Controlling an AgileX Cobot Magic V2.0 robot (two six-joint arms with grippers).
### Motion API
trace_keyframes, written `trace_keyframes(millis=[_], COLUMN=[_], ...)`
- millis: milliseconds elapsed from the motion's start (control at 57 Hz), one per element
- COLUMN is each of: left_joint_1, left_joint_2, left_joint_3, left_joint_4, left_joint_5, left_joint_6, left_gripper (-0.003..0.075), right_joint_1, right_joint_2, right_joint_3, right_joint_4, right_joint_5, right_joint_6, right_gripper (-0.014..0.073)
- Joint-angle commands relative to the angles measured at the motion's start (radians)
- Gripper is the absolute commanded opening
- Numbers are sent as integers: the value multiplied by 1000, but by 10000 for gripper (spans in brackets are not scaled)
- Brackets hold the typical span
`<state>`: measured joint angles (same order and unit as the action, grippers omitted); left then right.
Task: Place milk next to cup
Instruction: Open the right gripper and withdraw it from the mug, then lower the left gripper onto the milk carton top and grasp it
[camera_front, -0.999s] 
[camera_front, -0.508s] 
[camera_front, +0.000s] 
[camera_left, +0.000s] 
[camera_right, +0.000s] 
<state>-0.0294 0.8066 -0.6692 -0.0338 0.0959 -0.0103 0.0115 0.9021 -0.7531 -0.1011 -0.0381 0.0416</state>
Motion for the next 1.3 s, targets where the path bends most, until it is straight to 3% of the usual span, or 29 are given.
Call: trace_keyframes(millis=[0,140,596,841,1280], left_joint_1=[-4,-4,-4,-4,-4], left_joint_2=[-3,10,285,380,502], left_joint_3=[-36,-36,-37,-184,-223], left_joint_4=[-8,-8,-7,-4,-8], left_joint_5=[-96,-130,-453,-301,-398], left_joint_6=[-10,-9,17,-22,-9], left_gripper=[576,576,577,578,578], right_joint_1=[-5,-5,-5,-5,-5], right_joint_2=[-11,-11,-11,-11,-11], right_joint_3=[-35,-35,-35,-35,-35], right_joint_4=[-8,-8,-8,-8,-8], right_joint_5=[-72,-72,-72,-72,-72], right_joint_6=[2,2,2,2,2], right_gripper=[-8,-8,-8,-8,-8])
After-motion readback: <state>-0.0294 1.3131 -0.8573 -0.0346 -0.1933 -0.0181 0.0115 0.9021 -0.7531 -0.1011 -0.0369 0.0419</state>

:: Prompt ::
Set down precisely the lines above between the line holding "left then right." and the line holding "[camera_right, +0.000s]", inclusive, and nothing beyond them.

:: Written response ::
`<state>`: measured joint angles (same order and unit as the action, grippers omitted); left then right.
Task: Place milk next to cup
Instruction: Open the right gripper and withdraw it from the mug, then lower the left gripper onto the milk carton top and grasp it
[camera_front, -0.999s] 
[camera_front, -0.508s] 
[camera_front, +0.000s] 
[camera_left, +0.000s] 
[camera_right, +0.000s] 

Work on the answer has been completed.